The response to my last post on the new C programming competition has been immense. So far we’re up to 9 participants (about eight more than my wife and I expected), and counting! Pointer Wars: Linked List edition is designed to have the competitors code a linked list in C under a variety of interesting scenarios. You guys provide code, we (my wife and I) provide statistically sound benchmarking and feedback on the code, with feedback focusing on whether or not your code would be accepted into a professional code repository. Entrance fee is $25 USD. It’s not too late to join in!
This post describes some aspects of the target architecture, containing some (but my no means all) of what I think is important. There is absolutely missing information about the machine from the able below, and much of that missing information will be exposed by the performance tests that we run. Feel free to leave a comment here or send an email asking for a specific stat (the email address is the same one as the welcome email you received).

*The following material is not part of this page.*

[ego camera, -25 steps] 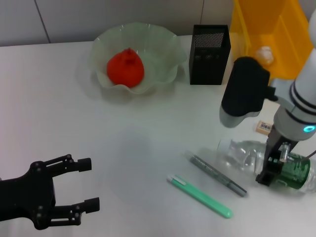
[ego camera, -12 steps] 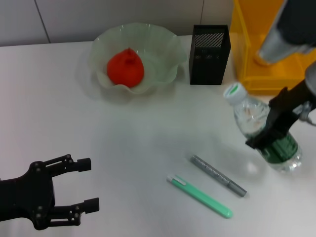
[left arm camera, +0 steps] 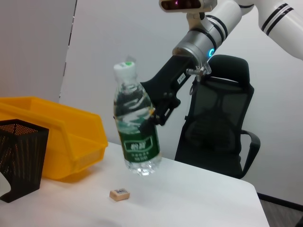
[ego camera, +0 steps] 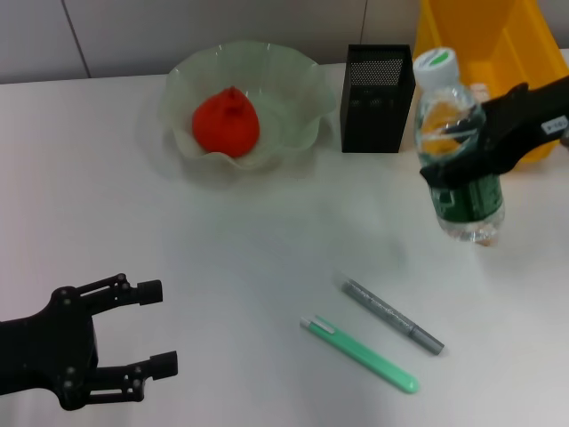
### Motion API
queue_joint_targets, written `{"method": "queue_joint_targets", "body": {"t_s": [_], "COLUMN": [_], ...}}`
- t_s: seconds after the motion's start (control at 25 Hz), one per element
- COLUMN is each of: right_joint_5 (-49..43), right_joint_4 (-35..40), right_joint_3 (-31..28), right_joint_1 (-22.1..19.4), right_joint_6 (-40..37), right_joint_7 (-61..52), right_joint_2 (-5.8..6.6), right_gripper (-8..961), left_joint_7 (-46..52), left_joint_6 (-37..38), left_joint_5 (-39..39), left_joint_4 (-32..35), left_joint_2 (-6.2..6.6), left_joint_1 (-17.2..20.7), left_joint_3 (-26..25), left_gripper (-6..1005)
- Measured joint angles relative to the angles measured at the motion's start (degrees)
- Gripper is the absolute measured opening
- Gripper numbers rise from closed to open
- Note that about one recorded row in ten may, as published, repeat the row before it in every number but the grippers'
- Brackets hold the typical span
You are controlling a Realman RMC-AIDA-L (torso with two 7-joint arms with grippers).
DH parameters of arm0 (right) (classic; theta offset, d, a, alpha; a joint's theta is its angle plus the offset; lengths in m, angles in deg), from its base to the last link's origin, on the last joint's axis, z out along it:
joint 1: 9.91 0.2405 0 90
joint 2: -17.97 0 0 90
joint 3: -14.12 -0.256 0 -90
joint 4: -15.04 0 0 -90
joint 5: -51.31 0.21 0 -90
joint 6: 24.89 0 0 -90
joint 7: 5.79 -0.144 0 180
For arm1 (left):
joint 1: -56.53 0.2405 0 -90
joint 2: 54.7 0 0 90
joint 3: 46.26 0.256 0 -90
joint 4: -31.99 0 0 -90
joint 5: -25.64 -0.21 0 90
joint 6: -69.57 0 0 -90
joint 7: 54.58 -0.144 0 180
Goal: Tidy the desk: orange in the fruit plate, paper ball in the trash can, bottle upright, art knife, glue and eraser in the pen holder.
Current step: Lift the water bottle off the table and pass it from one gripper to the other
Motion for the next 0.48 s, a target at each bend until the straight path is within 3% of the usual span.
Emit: {"method": "queue_joint_targets", "body": {"t_s": [0.48], "right_joint_5": [11.82], "right_joint_4": [-2.99], "right_joint_3": [-1.66], "right_joint_1": [-5.27], "right_joint_6": [10.15], "right_joint_7": [5.93], "right_joint_2": [-0.08], "right_gripper": [794], "left_joint_7": [-0.18], "left_joint_6": [0.12], "left_joint_5": [0.0], "left_joint_4": [-0.02], "left_joint_2": [-0.04], "left_joint_1": [0.1], "left_joint_3": [-0.86], "left_gripper": [864]}}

| Board | Raspberry Pi 4B |
| System On Chip | BCM2711, passively cooled with attached heatsink |
| Power Supply | Raspberry Pi provided USB-C adapter |
| CPU | 4x Cortex-A72, clock speed of 1.8 GHz |
| Memory | 8GB LPDDR4 |
| Operating System | A 64-bit variant of Ubuntu |
| Documentation | ARM Provided Technical Reference Manual (TRM) ARM Provided Software Optimization Guide |
Commentary On the Raspberry Pi Architectural Statistics
When I think about CPU performance problems, the first question that comes to mind is whether it’s worth doing. That skill takes a while to develop, so assume yes, because that’s a major point of the competition.
With that assumption in mind, for small pieces of heavily used code, I put some thought into what the software spends its time doing, what is needed to make sure that occurs optimally in the particular target system. Let’s consider iteration through a linked list. What’s the bottleneck that dictates how many iterations per second we can do? Does cache behavior play a part? Virtual memory? Clock speed? Yes to all of the above.
Participants: Consider what optimally needs to happen for each access in an iteration over your linked list (the virtual memory system “just works”, the caches hit, the CPU pipeline is always full, the OS never preempts your process…) and then come up with a model that gives an iteration count as a function of clock speed. Is there a piece of information missing from the table above that would *really* help you in this analysis?
Test your code against your model and see whether both your code and your model hold water. Part of the beauty of the competition is that with a single machine being used, you can keep just a single CPU in your head when thinking about performance.
I consider the perforamnce debug work done when I either achieve 95% of the theoretical maximum value I calculated, or refine my mental model with a constraint that I wasn’t able to think of. Why 95%? Because 100% is really hard, and one of my advisors who wrote some really great high performance code gave me that heuristic.
For those curious, a well written linked list implementation, under some conditions, can likely achieve a few hundred million iterations per second per core on the target machine.